▸ **EXERCISE INSTRUCTIONS**
Where the data below has the string "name", return the whole line.

▸ **DATA PROVIDED**
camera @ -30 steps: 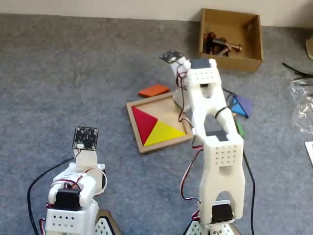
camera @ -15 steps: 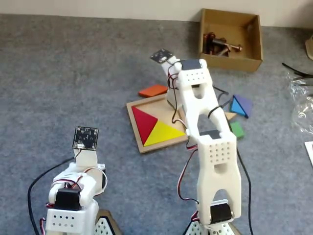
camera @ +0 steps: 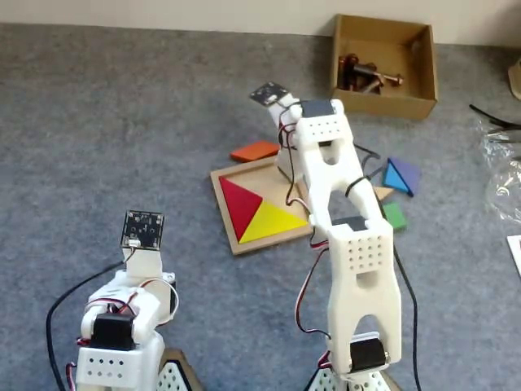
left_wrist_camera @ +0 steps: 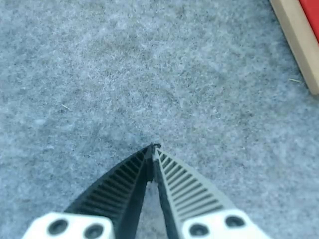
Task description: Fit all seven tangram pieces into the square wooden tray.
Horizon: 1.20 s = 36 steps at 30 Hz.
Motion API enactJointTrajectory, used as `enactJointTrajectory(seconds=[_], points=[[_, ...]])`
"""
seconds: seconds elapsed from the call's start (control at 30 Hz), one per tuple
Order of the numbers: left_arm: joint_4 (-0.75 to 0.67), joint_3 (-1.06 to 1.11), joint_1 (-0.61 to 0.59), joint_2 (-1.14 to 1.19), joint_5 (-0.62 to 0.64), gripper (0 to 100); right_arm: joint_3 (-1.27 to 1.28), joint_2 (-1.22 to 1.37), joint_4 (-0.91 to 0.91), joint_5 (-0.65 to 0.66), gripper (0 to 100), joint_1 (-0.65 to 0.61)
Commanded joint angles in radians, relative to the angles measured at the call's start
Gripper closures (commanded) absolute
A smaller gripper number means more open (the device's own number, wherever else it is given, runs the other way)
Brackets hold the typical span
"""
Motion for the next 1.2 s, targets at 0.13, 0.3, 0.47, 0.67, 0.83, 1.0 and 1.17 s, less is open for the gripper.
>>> enactJointTrajectory(seconds=[0.13, 0.3, 0.47, 0.67, 0.83, 1.0, 1.17], points=[[-0.003, 0.019, 0.016, -0.007, 0.006, 99, -0.044, -0.016, 0.11, -0.012, 88.1, -0.013], [-0.003, 0.019, 0.016, -0.007, 0.006, 99, -0.041, -0.013, 0.137, -0.012, 95.3, -0.013], [-0.003, 0.019, 0.016, -0.007, 0.006, 99, -0.048, 0.001, 0.211, -0.012, 95.5, -0.025], [-0.003, 0.019, 0.016, -0.007, 0.006, 99, -0.047, 0.015, 0.22, -0.012, 95.7, -0.051], [-0.003, 0.019, 0.016, -0.007, 0.006, 99, -0.044, 0.013, 0.246, -0.014, 95.7, -0.09], [-0.003, 0.019, 0.016, -0.007, 0.006, 99, -0.051, 0.01, 0.295, -0.014, 95.7, -0.119], [-0.003, 0.019, 0.016, -0.007, 0.006, 99, -0.051, 0.007, 0.297, -0.014, 95.7, -0.116]])
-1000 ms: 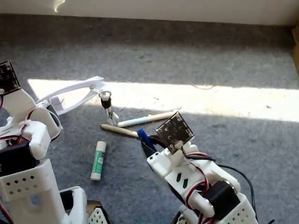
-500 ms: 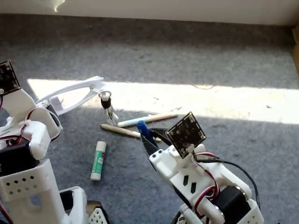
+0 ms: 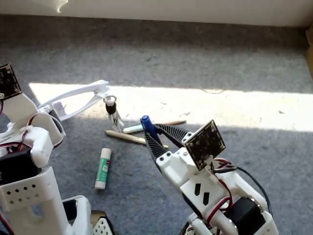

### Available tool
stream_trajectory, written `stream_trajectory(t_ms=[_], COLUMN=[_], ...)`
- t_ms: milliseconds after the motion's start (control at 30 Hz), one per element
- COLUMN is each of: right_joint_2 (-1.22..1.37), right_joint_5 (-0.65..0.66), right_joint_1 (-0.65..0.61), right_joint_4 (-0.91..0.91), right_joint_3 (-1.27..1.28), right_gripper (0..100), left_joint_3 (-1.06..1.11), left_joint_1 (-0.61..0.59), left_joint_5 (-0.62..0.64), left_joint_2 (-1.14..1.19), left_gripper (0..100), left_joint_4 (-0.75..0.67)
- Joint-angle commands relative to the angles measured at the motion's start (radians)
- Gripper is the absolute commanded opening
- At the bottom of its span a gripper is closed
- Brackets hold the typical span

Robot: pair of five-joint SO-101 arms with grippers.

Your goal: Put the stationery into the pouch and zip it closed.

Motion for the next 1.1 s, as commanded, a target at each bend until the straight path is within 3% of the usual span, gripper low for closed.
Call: stream_trajectory(t_ms=[0,433,1067], right_joint_2=[0.005,0.005,0.007], right_joint_5=[-0.008,-0.008,-0.008], right_joint_1=[0.005,0.001,-0.147], right_joint_4=[-0.056,-0.214,-0.522], right_joint_3=[-0.059,-0.059,-0.050], right_gripper=[0.5,0.5,0.5], left_joint_3=[-0.008,-0.007,-0.007], left_joint_1=[-0.007,-0.007,-0.007], left_joint_5=[0.005,0.006,0.006], left_joint_2=[-0.021,-0.021,-0.021], left_gripper=[1,1,1], left_joint_4=[-0.015,-0.018,-0.018])
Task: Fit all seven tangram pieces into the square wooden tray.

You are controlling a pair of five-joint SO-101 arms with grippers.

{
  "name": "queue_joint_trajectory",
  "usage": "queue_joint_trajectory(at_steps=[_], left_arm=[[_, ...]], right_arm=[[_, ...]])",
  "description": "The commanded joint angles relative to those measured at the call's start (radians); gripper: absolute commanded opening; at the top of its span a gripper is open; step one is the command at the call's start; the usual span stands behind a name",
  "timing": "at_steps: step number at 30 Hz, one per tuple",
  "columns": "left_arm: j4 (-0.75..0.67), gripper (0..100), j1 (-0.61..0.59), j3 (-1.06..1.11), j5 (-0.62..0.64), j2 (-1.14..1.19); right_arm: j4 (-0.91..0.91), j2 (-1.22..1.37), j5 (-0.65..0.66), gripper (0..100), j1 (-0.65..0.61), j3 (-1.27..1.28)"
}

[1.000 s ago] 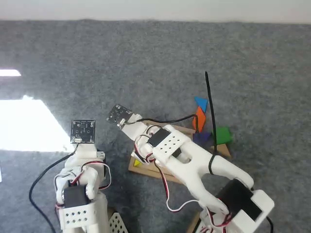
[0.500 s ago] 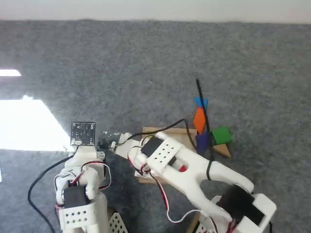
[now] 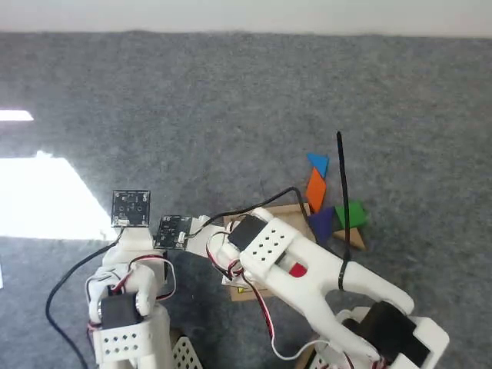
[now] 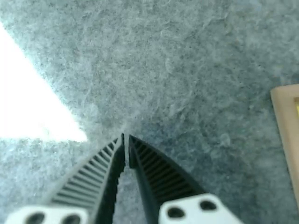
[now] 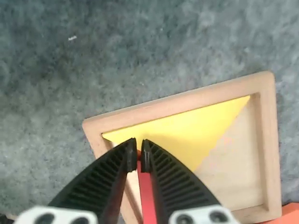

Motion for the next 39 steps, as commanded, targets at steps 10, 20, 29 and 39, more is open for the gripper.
queue_joint_trajectory(at_steps=[10, 20, 29, 39], left_arm=[[0.003, 1, -0.008, -0.013, 0.0, -0.018], [0.003, 1, -0.008, -0.013, 0.0, -0.018], [0.003, 1, -0.008, -0.013, 0.0, -0.018], [0.003, 1, -0.008, -0.013, 0.0, -0.018]], right_arm=[[0.039, -0.053, 0.012, 15.9, 0.09, 0.034], [0.041, -0.065, 0.012, 24.6, 0.088, 0.028], [0.041, -0.205, 0.005, 24.6, 0.11, 0.031], [-0.142, -0.134, -0.106, 24.6, 0.254, 0.104]])
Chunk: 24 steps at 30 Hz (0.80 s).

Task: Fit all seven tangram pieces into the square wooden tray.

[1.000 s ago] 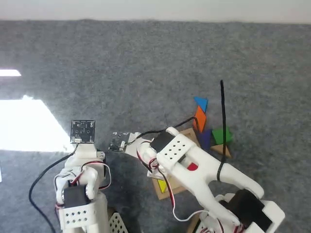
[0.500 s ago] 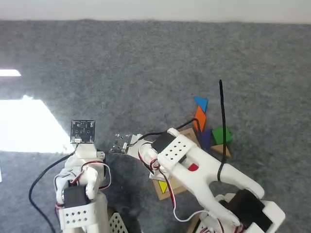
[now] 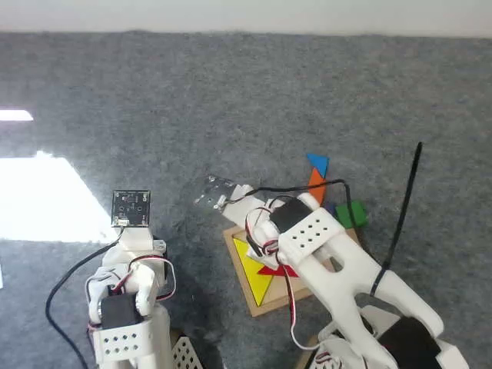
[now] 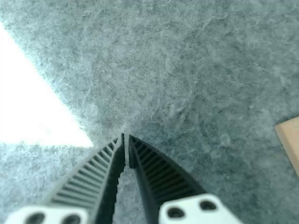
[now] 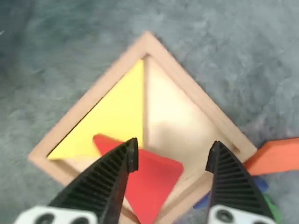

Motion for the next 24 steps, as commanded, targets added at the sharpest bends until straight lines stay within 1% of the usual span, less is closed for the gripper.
queue_joint_trajectory(at_steps=[1, 5, 8, 11, 14, 17, 24], left_arm=[[0.003, 1, -0.008, -0.013, 0.0, -0.018], [0.003, 1, -0.008, -0.013, 0.0, -0.018], [0.003, 1, -0.008, -0.013, 0.0, -0.018], [0.003, 1, -0.008, -0.013, 0.0, -0.018], [0.003, 1, -0.008, -0.013, 0.0, -0.018], [0.003, 1, -0.008, -0.013, 0.0, -0.018], [0.003, 1, -0.008, -0.013, 0.0, -0.018]], right_arm=[[-0.105, 0.039, -0.044, 24.6, 0.018, 0.002], [-0.153, 0.125, -0.044, 24.6, 0.018, 0.002], [-0.131, 0.154, -0.04, 24.6, 0.015, 0.002], [-0.061, 0.13, -0.032, 24.6, 0.013, 0.003], [0.002, 0.081, 0.009, 24.6, -0.018, 0.026], [0.013, 0.062, 0.018, 24.6, -0.041, 0.069], [0.015, 0.048, 0.018, 24.6, -0.038, 0.155]])
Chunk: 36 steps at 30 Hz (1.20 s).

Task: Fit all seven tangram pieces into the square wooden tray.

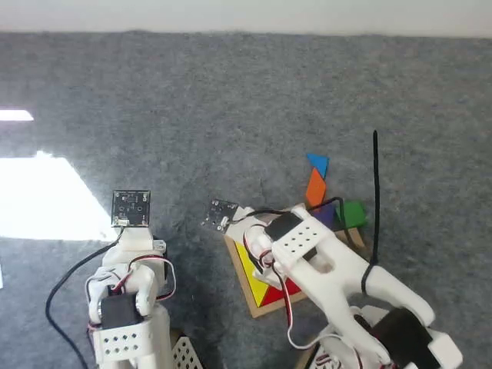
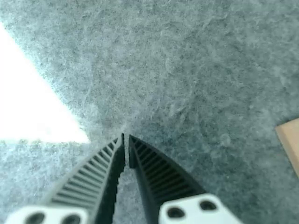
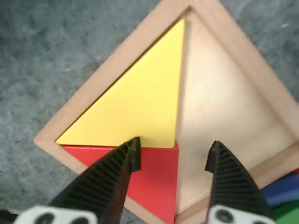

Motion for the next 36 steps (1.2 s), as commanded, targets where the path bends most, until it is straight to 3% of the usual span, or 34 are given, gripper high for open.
queue_joint_trajectory(at_steps=[1, 10, 18, 24, 36], left_arm=[[0.003, 1, -0.008, -0.013, 0.0, -0.018], [0.003, 1, -0.008, -0.013, 0.0, -0.018], [0.003, 1, -0.008, -0.013, 0.0, -0.018], [0.003, 1, -0.008, -0.013, 0.0, -0.018], [0.003, 1, -0.008, -0.013, 0.0, -0.018]], right_arm=[[0.016, -0.021, 0.012, 24.6, -0.005, 0.023], [-0.094, -0.176, -0.037, 24.6, 0.186, -0.038], [-0.214, 0.051, -0.049, 24.6, 0.105, -0.112], [-0.263, 0.289, -0.164, 24.6, 0.102, -0.284], [-0.277, 0.493, -0.41, 24.5, 0.189, -0.628]])
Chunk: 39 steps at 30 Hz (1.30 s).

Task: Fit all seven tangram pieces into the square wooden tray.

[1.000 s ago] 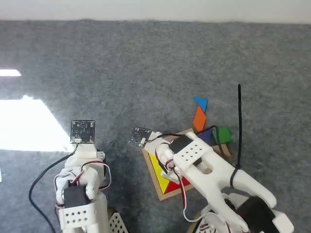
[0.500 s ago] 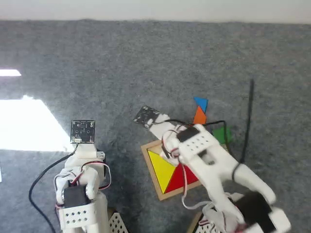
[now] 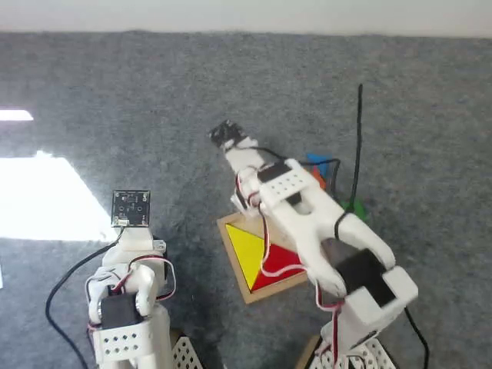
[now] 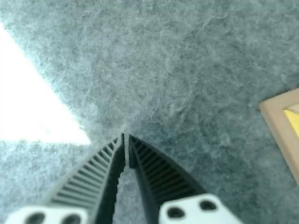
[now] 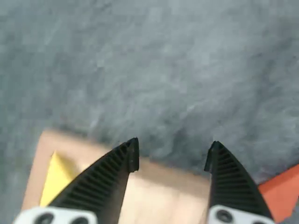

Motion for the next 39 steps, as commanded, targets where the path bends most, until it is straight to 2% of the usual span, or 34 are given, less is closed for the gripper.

▸ **RESPONSE TO THE TASK**
  "name": "queue_joint_trajectory",
  "description": "The commanded joint angles relative to those measured at the call's start (radians); gripper: absolute commanded opening; at the top of its span a gripper is open; step one is the command at the call's start; the usual span stands behind a name",

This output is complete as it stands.